Using evidence-based and consensus-based recommendations from clinical practice guidelines, we have developed clinical indicators for various health conditions and procedures. We are inviting healthcare professionals, consumers and carers to review these indicators and provide feedback.
The importance of dependable healthcare information
The aim of STANDING Collaboration is to establish – for the first time in Australia – nationally agreed sets of clinical indicators for a range of medical conditions, using a process characterised by three key features:
- a single open and collaborative process which allows health care professionals and consumers to fine-tune indicators using their experience
- logging the source and provenance of clinical indicators for transparency
- use of a live and online wiki-based platform to facilitate ongoing review to keep indicators up to date
The outcomes from STANDING Collaboration will be:
- Clinical standards and point-of-care indicators for the basic care of common conditions and procedures, based on current guidelines and best available evidence.
- Proof of concept of the wiki process for the development and updating of clinical standards and indicators.
- Recommendations and specifications for data inputs and extraction processes for electronic medical records and hand-held devices.
- Future potential to embed standards and indicators in tools as clinical decision support systems for healthcare providers and consumers, and to evaluate the effects of their implementation using “step-wedge” research design.
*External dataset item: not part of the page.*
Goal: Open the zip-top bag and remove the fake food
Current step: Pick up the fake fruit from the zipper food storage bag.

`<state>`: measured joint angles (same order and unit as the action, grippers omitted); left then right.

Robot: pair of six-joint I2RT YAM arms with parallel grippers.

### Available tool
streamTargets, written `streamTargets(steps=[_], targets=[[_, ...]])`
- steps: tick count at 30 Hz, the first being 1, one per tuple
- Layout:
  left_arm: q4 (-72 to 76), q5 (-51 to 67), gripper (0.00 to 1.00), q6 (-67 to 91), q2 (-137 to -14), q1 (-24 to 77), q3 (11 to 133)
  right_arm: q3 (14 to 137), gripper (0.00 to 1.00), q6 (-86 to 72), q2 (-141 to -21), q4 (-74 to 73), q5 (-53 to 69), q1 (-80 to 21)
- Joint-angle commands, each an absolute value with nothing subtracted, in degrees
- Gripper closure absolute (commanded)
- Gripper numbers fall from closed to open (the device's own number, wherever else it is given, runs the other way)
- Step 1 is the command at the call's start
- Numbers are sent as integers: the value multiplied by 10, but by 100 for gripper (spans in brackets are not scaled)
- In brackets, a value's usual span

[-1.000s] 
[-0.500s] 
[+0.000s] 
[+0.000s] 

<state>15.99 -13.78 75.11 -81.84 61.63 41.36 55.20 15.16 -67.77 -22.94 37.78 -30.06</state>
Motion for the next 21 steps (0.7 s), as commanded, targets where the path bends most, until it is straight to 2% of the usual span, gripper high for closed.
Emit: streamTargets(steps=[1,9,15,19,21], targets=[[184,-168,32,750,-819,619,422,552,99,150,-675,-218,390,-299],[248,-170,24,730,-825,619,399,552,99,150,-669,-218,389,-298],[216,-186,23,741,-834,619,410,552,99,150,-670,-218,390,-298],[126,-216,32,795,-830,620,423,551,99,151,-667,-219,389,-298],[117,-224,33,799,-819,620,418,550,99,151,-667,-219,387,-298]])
Our CareTrack Australia study showed that Australians receive recommended care only about half the time1, and outlined a plan for facilitating more appropriate care2. An essential first step is to get agreement on what constitutes appropriate care. Over 600 clinical practice guidelines (CPGs) are available in Australia3 and over 2000 in the US4. Whilst these provide an excellent resource they have several serious limitations (currency, usability, format, and coverage) and they do not, in any practical sense, guide everyday care2. The other widely used resource, the Internet, does as much to confuse and mislead as to enlighten, and also suffers bias from vested interests.
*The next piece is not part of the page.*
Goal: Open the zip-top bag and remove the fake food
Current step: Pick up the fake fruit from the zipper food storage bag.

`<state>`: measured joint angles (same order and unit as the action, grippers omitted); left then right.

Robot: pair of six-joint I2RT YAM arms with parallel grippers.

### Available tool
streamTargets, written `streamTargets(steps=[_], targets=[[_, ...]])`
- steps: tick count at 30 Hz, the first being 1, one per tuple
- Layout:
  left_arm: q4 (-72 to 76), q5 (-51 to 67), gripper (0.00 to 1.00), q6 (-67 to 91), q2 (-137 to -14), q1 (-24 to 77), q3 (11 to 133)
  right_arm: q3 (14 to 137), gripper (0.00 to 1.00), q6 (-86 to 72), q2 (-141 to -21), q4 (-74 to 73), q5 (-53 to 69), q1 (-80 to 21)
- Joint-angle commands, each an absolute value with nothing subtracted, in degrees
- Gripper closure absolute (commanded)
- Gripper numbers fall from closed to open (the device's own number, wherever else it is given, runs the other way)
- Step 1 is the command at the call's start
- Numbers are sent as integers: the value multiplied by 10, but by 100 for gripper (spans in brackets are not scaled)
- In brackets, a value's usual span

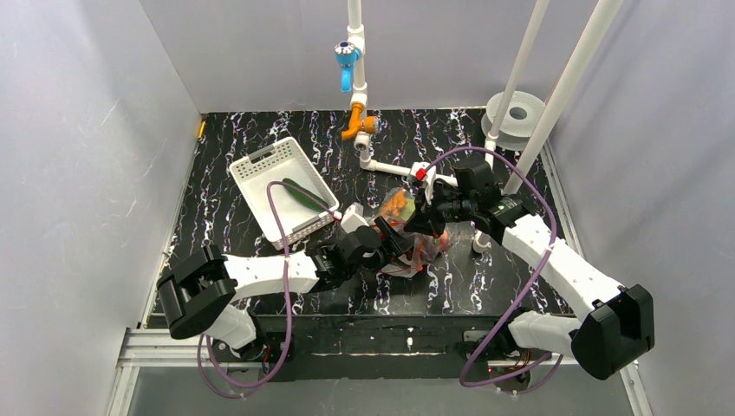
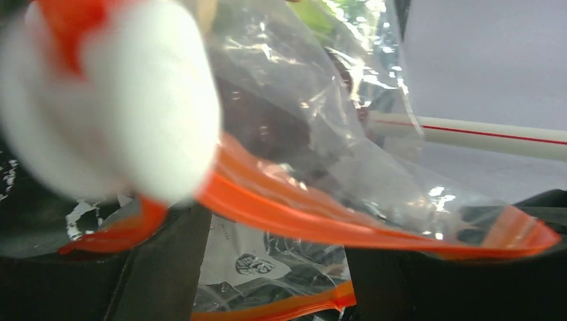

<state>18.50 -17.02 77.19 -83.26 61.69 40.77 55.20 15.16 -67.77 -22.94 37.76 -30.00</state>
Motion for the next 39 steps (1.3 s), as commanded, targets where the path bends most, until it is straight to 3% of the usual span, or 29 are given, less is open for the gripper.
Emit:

Our plan proposes an inclusive, transparent, curated wiki-based process for, initially, reaching agreement on, and, subsequently for keeping up to date, clinical standards for the basic care for common conditions and procedures, based on current guidelines and best available evidence2. It proposes the development of clinical standards, embodied in clinical indicators, which will be presented as clinical tools2 to inform patients and providers, guide care, document that it has been delivered (or why it has not), and allow electronic audit so that feedback can be provided from individual to jurisdictional levels. A start will be made with the conditions low back pain and hypertension, and procedures for airway management.
1 Runciman WB, Hunt TD, Hannaford NA, Hibbert PD, Westbrook JI, Coiera EW, et al. CareTrack: assessing the appropriateness of health care delivery in Australia. Med J Aust. 2012;197(2):100-5.
2 Runciman WB, Coiera EW, Day RO, Hannaford NA, Hibbert PD, Hunt TD, et al. Towards the delivery of appropriate health care in Australia. Med J Aust. 2012 16.7.2012;197(2):78-81.